No doubt there is current media obsession with the middle east and
developments in Syria and now possible Israel, hence this will not go away
soon.
However, could Asia be next?
A few possibilities of note currently are : China's economic slowdown
could lead to a political crisis that would not be assuaged by the purging of
this or that official, in the way that Bo Xilai was
purged. The political crisis could lead to a messy form of liberalization,
which would lead, in turn, to increased, sustained unrest in the ethnic
minority areas surrounding the ethnic-Han cradle. Tibet would come into play,
as India maneuvers to take advantage of Beijing's relative weakness there. Thus
could Chinese-Indian relations deteriorate. China would not unravel or
fracture, but it would become a weaker state, less susceptible to central
control. And that weakening of civilian central control would lead to a more
autonomous, nationalistic military that, in turn, would become more adventurous
in the Western Pacific, particularly in the South China Sea. In other words,
counterintuitively, China could become weaker as a state, even as it becomes
more aggressive militarily. The army would deal with ethnic unrest, while the
navy and air force would posture more aggressively in the maritime sphere.
Japan, meanwhile, will awake from its decades long sleep, and continue
to shed its quasi-pacifism in favor of a more normal attitude toward its
military. This would be, in part, a reaction to China's own military
aggressiveness. Japan is currently seeing the rise of regionalism. To be sure,
Japan has no ethnic or sectarian problems. But it does have a variety of
geographical interests based on being a large, north-south network of islands.
Such regionalism would lead to a solution to internal problems of development
that would culminate in a greater degree of nationalism and centralization
later on.
In other words, China and Japan would be in more tumult, even as their militaries
more aggressively eye each other.
At the same time, North Korea finally will begin to emerge from its
hermetic, totalitarian state. In a world of instant, electronic communications,
the regime in Pyongyang cannot perpetuate its unique brand of tyranny
indefinitely.
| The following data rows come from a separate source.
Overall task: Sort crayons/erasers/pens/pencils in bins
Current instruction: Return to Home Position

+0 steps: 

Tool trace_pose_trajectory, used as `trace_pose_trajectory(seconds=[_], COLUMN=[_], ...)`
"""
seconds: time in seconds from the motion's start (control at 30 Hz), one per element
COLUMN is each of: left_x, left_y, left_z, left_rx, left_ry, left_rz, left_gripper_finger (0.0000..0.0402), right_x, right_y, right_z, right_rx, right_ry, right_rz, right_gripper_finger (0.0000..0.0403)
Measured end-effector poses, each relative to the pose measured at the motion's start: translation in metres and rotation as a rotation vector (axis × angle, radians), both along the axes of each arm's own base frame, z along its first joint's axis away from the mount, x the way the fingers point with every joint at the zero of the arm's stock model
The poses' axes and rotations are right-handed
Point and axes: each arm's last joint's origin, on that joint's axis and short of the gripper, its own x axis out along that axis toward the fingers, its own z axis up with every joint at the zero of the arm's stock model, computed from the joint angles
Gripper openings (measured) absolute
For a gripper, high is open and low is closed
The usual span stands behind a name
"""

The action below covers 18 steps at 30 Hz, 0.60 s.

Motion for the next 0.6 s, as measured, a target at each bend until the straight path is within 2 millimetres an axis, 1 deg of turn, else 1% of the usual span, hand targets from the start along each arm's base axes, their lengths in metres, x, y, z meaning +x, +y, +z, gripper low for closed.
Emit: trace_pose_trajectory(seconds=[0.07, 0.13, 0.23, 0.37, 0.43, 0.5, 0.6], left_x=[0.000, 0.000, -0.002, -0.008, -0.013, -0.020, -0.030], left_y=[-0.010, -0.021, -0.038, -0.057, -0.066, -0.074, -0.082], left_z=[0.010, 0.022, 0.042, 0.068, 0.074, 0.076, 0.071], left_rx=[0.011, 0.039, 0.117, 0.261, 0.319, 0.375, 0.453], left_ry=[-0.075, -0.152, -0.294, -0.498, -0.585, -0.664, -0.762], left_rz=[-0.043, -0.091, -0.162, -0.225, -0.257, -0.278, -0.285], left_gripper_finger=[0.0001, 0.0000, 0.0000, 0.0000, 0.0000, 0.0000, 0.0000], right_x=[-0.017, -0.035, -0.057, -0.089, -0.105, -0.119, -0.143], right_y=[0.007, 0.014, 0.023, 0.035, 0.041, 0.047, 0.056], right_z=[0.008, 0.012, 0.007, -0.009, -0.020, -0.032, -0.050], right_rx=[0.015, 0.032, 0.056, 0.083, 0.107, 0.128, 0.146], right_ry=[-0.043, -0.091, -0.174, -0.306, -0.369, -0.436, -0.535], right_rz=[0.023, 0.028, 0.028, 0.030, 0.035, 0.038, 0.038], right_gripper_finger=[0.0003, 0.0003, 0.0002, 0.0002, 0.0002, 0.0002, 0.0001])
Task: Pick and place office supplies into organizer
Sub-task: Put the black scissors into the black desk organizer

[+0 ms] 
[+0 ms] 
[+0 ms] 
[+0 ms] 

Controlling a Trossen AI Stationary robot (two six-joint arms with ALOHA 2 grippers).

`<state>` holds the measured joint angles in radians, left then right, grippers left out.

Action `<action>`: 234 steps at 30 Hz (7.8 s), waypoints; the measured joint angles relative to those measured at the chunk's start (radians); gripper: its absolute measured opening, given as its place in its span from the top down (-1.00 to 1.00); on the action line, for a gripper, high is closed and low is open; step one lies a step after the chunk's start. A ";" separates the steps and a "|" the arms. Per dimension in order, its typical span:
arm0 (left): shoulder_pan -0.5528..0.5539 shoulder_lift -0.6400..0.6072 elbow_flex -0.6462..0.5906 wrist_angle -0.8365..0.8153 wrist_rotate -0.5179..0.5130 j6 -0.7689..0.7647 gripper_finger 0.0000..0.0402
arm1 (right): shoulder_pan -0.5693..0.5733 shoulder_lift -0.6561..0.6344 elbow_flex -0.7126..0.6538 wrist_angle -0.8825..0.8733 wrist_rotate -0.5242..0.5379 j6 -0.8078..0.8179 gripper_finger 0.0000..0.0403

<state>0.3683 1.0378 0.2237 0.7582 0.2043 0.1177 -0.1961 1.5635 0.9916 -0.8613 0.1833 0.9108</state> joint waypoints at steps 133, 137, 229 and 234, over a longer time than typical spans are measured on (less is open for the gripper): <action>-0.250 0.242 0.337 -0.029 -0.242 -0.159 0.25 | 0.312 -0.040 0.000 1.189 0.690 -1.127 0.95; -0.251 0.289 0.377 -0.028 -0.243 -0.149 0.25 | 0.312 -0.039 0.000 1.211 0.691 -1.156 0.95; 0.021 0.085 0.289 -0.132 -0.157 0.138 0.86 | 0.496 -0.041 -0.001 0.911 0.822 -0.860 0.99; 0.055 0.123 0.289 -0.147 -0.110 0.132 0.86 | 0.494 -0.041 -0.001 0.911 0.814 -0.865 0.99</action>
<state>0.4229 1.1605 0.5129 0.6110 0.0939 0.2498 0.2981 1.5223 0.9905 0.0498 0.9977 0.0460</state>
Because any sort of opening or liberalization under such
conditions must ultimately lead to instability, the Korean Peninsula would
finally be in play for the first time in almost 60 years.
Finally, the multitude of territorial disputes in the East China Sea,
South China Sea and in the Sea of Japan, will continue to erode relationships
in the Western Pacific. The legal complexities will make diplomatic solutions
problematic, even as all sides build up their militaries, and China's particularly
dramatic military rise will create a deepening imbalance of power.
These above trends are not fanciful; in fact, they are developing as we
speak, however slowly. The only thing required for their fruition is
continuity.
I thus will continue to watch the Middle East (particularly the
environment of Syria and Israel) but I also will keep one eye on Asia.